DATA EXCERPTS: Begin
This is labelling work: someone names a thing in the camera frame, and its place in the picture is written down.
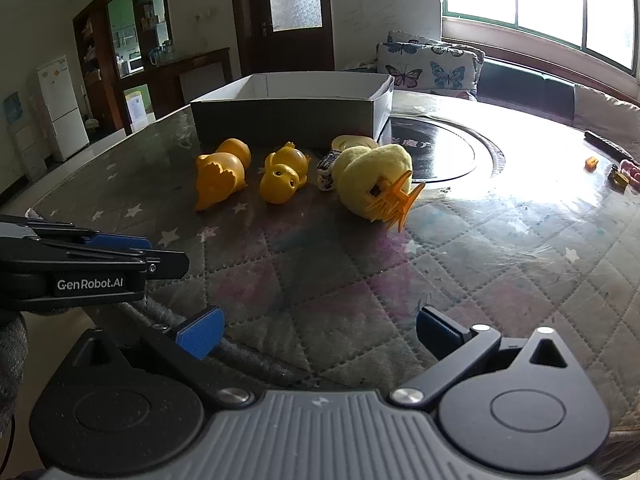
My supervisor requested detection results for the large yellow rubber duck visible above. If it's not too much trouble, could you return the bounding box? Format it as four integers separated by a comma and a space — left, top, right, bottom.
194, 138, 252, 212

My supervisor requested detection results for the quilted star print tablecloth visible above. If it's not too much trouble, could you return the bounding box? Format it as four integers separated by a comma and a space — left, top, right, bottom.
27, 91, 640, 443

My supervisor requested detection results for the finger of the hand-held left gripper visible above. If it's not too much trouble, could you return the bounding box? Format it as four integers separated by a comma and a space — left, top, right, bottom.
40, 240, 191, 281
30, 227, 154, 257

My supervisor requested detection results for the black remote control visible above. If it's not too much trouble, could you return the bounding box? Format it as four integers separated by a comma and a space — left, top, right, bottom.
584, 130, 640, 167

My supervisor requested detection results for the black and white figurine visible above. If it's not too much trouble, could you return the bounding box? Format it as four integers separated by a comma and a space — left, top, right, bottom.
316, 150, 344, 192

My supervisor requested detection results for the small yellow rubber duck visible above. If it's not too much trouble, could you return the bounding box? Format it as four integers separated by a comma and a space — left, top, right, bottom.
260, 142, 311, 205

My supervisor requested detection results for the red toy apple half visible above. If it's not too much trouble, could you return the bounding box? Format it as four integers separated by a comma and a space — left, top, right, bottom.
331, 134, 381, 154

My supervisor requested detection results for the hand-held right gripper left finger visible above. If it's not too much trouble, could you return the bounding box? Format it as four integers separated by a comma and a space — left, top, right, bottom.
70, 306, 256, 407

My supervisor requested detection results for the butterfly print pillow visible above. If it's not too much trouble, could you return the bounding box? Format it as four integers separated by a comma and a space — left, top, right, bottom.
387, 30, 442, 47
376, 41, 485, 96

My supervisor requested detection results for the yellow plush duck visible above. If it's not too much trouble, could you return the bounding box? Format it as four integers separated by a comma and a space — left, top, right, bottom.
332, 143, 414, 222

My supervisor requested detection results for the dark wooden door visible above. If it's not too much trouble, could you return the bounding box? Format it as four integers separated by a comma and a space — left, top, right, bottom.
229, 0, 335, 82

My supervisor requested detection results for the grey cardboard box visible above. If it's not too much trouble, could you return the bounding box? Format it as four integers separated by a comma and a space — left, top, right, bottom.
190, 73, 395, 150

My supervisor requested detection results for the beige cushion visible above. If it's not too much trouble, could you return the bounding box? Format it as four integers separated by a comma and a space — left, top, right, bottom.
572, 84, 640, 147

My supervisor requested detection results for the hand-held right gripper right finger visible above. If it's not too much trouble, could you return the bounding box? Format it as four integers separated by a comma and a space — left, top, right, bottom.
390, 306, 583, 408

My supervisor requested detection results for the yellow hair claw clip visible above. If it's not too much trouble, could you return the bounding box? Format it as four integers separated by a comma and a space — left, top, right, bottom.
361, 170, 427, 234

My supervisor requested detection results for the dark green sofa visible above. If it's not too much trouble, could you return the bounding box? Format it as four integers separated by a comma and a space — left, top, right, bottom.
475, 57, 577, 122

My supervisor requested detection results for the dark wooden display cabinet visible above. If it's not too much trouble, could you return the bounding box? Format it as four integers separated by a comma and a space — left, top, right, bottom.
72, 0, 174, 135

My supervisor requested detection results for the dark wooden sideboard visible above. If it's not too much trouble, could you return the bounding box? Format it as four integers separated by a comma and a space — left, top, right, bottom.
145, 47, 232, 122

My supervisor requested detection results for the black round induction cooker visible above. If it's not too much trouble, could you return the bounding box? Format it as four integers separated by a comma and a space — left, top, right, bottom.
377, 115, 494, 182

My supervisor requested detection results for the white refrigerator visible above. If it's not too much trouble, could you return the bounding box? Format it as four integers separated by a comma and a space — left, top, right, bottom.
36, 55, 92, 162

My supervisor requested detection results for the person's left hand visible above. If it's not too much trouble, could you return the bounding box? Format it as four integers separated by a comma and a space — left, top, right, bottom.
0, 310, 30, 413
DATA EXCERPTS: End
> THE TASK
Please write out exactly the line containing "My supervisor requested detection results for the black round" and every line after it through the end of the records, nothing more.

> OUTPUT FOR THIS EXERCISE
My supervisor requested detection results for the black round induction cooker visible above. If it's not too much trouble, could you return the bounding box? Format it as four integers separated by a comma and a space — left, top, right, bottom.
377, 115, 494, 182

My supervisor requested detection results for the white refrigerator visible above. If it's not too much trouble, could you return the bounding box? Format it as four integers separated by a comma and a space — left, top, right, bottom.
36, 55, 92, 162

My supervisor requested detection results for the person's left hand visible above. If it's not too much trouble, could you return the bounding box? Format it as four integers separated by a comma and a space — left, top, right, bottom.
0, 310, 30, 413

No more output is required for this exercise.